■ **How to complete this task**
Return every line of the listing that includes the string "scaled".

*** Block opens ***

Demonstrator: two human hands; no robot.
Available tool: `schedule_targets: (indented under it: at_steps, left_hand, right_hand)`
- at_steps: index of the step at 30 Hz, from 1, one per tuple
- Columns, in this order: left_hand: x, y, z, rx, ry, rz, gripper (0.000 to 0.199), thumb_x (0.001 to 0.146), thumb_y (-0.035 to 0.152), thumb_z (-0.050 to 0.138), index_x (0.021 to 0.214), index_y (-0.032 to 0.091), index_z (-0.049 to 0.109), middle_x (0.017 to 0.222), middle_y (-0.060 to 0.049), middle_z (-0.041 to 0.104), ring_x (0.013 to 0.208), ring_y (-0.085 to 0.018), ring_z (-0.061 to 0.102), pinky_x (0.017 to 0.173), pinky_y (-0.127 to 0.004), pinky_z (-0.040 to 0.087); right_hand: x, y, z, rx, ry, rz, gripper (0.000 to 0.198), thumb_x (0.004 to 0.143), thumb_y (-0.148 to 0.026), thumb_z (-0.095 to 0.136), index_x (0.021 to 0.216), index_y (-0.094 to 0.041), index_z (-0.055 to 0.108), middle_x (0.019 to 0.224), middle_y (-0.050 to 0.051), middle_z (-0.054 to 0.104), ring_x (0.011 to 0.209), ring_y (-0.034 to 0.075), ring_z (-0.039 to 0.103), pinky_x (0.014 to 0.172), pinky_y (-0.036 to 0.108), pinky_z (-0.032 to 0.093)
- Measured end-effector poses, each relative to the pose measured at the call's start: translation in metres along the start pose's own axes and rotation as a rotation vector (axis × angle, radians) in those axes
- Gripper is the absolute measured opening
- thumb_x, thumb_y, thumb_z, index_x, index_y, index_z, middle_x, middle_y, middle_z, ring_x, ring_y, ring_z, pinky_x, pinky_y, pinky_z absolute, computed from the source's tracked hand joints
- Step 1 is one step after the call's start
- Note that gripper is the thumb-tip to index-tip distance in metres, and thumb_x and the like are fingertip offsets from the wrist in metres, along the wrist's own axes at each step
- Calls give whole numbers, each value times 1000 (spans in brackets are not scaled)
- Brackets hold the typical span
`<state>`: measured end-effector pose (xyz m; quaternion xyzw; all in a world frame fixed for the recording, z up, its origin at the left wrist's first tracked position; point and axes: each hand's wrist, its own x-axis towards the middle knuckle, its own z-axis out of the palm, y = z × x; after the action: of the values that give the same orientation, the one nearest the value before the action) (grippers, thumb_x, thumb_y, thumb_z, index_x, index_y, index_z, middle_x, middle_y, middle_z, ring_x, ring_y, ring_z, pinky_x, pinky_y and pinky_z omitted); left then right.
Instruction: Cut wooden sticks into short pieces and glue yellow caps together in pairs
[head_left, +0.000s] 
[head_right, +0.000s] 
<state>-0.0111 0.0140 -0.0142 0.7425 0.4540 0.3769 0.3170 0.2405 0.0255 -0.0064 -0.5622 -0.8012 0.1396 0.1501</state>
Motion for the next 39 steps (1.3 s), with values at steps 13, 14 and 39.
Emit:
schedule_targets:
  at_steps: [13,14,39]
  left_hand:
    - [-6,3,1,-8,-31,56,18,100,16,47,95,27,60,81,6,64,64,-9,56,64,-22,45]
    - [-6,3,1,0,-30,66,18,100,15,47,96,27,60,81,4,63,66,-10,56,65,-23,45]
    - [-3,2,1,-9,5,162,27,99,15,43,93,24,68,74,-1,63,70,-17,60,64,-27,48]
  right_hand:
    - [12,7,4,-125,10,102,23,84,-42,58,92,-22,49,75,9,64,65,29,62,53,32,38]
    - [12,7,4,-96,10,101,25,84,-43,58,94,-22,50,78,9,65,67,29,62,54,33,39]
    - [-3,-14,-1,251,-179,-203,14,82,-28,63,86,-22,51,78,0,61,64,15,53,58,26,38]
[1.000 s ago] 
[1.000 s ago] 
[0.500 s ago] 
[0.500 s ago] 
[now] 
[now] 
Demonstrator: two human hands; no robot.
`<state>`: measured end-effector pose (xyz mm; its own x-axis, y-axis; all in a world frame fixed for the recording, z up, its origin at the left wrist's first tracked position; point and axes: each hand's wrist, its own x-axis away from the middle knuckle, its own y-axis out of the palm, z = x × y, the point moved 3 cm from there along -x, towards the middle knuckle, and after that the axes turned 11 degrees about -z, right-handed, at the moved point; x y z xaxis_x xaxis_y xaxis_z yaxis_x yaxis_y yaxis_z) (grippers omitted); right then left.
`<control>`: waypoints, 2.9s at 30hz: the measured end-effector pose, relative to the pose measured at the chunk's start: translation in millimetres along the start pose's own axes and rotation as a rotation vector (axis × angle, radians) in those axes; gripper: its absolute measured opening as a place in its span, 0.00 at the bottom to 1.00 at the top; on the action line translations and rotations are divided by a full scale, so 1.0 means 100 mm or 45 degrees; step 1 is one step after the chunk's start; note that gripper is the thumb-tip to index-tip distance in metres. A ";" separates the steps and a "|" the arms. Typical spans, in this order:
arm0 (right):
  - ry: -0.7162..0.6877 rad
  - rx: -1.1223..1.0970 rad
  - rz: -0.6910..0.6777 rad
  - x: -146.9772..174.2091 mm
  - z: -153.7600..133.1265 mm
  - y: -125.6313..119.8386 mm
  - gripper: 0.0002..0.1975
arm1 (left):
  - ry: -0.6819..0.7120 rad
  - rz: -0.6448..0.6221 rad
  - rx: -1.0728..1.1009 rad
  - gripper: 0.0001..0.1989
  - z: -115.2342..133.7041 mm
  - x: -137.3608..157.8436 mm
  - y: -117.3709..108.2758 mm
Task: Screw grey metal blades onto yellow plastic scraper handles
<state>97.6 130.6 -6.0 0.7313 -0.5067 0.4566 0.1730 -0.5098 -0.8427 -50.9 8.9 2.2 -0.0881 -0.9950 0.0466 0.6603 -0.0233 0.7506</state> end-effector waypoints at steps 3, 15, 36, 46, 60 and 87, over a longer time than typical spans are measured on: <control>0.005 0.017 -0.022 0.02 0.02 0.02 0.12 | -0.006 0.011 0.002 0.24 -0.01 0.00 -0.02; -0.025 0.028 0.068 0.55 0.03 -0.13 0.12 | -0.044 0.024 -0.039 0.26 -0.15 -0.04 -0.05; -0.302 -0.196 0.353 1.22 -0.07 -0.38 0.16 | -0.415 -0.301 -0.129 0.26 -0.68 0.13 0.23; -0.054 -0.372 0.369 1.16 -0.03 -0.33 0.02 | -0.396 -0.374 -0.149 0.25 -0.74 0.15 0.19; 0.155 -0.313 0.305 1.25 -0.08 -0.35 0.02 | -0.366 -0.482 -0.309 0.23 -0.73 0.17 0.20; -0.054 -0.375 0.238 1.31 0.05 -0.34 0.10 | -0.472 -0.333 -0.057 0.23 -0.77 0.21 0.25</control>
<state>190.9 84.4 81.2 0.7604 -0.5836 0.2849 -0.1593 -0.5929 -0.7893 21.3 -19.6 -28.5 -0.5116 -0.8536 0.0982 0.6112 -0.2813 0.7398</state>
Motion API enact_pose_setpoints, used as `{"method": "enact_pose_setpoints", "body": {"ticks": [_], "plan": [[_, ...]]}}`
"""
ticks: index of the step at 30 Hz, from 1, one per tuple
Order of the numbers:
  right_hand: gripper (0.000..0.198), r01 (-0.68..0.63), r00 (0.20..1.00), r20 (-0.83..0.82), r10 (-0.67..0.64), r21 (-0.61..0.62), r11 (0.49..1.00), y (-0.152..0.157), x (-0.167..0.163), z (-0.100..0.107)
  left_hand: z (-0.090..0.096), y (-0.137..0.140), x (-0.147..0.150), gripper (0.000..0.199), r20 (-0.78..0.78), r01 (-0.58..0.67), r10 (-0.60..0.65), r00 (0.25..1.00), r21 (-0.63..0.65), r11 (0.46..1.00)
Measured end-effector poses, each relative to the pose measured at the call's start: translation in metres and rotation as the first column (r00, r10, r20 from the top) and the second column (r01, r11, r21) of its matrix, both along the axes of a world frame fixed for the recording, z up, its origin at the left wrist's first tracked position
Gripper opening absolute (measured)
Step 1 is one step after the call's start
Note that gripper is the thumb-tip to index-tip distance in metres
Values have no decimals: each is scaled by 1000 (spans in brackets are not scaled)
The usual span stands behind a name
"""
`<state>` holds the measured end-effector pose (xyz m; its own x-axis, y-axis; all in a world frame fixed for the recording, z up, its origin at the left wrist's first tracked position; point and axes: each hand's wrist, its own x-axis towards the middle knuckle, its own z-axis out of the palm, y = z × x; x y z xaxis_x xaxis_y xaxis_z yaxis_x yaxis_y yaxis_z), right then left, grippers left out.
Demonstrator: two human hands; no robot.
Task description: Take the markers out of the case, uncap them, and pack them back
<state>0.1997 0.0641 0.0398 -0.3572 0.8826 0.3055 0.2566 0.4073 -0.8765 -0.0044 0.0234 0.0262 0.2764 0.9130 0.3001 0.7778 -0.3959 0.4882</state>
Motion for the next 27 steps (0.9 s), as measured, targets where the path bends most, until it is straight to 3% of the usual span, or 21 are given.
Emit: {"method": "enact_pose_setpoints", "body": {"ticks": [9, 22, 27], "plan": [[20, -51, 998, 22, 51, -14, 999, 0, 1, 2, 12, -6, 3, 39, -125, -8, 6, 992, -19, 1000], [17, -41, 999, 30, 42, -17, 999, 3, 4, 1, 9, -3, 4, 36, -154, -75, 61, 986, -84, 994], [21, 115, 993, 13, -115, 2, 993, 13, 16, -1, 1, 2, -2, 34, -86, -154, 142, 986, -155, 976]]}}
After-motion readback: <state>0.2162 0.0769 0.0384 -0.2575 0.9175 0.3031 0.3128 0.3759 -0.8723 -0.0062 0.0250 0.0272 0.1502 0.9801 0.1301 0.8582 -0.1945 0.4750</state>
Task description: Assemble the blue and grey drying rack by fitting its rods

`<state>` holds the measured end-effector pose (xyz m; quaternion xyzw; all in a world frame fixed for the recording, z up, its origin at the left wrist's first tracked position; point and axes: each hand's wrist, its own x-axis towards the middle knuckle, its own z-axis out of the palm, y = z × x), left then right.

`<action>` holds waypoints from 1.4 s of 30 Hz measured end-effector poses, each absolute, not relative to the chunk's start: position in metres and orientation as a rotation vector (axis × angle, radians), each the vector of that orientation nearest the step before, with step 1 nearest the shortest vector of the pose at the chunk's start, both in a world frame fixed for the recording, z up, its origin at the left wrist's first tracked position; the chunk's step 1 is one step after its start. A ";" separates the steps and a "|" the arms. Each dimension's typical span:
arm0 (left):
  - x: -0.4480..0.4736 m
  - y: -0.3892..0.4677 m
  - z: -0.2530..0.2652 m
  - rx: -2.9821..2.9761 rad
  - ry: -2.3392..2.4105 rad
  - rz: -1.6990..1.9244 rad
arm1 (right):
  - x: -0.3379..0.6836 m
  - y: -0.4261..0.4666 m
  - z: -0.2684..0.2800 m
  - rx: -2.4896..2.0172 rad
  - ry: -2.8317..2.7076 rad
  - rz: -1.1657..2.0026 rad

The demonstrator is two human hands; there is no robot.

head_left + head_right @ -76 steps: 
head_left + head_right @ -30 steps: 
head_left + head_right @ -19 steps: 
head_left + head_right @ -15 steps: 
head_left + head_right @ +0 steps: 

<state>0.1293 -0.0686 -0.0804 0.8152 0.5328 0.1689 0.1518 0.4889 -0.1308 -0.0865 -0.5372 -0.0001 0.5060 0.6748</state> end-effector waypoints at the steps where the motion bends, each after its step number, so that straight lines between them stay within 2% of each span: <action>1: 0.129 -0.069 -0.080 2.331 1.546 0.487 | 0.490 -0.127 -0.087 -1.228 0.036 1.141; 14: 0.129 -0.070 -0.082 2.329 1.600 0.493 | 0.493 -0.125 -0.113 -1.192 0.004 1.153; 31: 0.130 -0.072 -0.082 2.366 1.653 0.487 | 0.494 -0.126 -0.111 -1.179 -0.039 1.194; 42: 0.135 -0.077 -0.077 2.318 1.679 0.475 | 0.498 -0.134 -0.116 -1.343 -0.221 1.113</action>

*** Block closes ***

■ **Completed task**
- Calls give whole numbers, each value times 1000 (spans in brackets are not scaled)
Values have no decimals: each is scaled by 1000 (spans in brackets are not scaled)

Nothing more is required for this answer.